Utku Çakırözer yazısında, Brakın Şık'ın mesleğine verdiği önemden söz etti ve şunları yazdı:
Barkın’la ne kadar zamandır tanışıyoruz? Ben savunma muhabiriydim o gececiydi. Sonra ben diplomasi muhabiri oldum o savunma. Önce Milliyet, sonra Akşam sonra da Cumhuriyet. Mesai arkadaşım ve dostum olarak, gazetecilik hayatının neredeyse tamamına şahidim. Başka şahitler de var. Fikret Bila, Sedat Ergin, Mehmet Yılmaz, İsmail Küçükkaya onun haberciliğinin değerini bilen isimlerin sadece birkaç tanesi.. Her an, her yerde haber düşünürdü Barkın. Evde, izinde, yolda, okurken, yerken, içerken. Hatta askerdeyken bile!..
Hasteğmen olarak askerlik görevini yaparken “Genelkurmay ile Hava Kuvvetleri arasında yaşanan üniforma krizi” karşısında haber tutkusu depreşmiş ve çok büyük riski göze alarak çaktırmadan yazdırmıştı bana.
Sıcak yaz günlerinde havacı subayların gömlek üstü mont giymek zorunda bırakılmasını Milliyet’in manşete taşıması uzun süre konuşulmuştu. İddialıydı. Rekabetçiydi. Ekip çalışmasını sevmezdi. Yüz tane haber atlamaya razıydı yeter ki atlattığı haberi sadece o yazmış olsun.Birinci sayfacıydı. “Bir”e girmeyen haber, haber değildi onun gözünde.
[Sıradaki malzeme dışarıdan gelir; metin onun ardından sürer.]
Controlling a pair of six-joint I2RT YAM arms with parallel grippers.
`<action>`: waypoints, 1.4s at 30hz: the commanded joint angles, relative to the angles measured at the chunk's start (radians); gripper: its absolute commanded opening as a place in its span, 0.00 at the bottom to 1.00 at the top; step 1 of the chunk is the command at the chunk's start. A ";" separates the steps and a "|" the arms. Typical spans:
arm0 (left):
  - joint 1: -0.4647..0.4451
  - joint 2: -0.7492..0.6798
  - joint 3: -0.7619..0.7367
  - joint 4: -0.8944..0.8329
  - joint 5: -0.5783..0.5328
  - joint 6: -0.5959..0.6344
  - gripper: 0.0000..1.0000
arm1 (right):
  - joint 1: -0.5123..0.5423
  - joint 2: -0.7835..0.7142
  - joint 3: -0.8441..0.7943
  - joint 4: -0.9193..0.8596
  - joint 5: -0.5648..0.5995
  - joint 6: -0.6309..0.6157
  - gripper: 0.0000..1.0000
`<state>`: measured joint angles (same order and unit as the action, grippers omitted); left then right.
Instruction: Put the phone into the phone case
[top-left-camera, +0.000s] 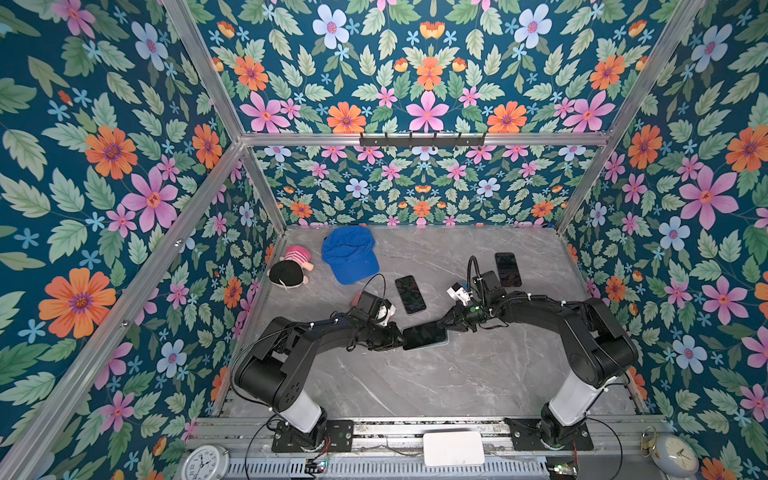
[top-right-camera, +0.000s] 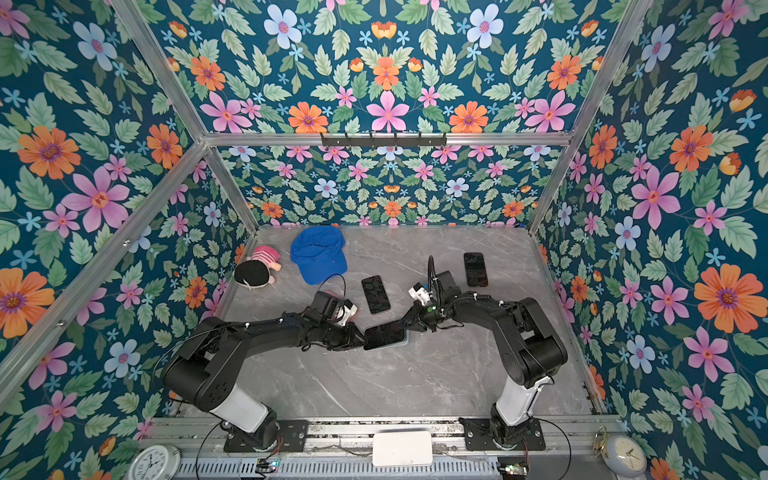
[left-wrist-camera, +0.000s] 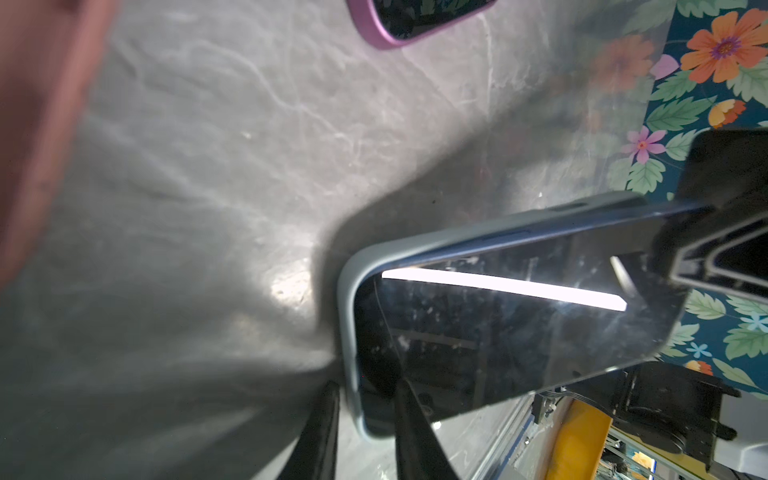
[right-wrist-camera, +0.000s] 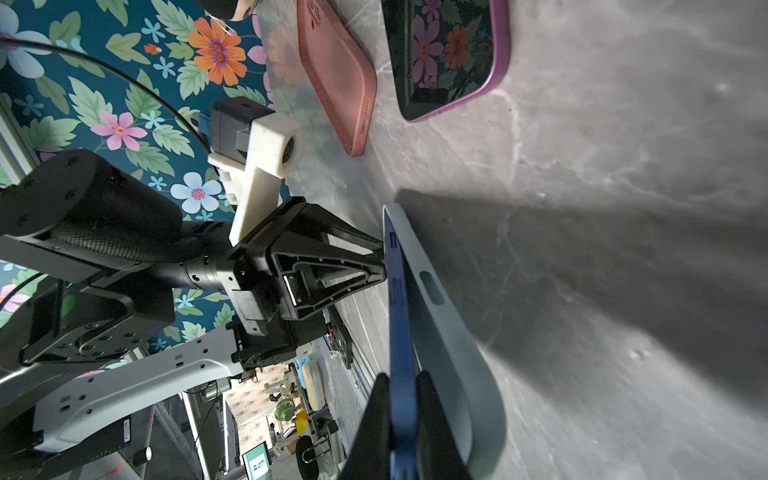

Yazdığı haber ilk sayfaya “rüstem” dahi girse değmeyin mutluluğuna. Bir süre manşet olamazsa huzursuz olurdu. Ruh hali değişirdi. Ne yapar eder ses getirecek haberi bulur, haber müdürünün önüne koyardı. Gerçek bir vatanseverdi. Babası Zeki Albay’ın mirası görürdü Türkiye’yi sevmeyi. Belki de savunma muhabirliğini seçişi ve bu alandaki başarısının sırrı da buydu. Dürüsttü. Haber kaynaklarına asla kazık atmazdı. Sözünü tutmak için gerekirse haber atlamayı göze alır ama yine de yazmazdı.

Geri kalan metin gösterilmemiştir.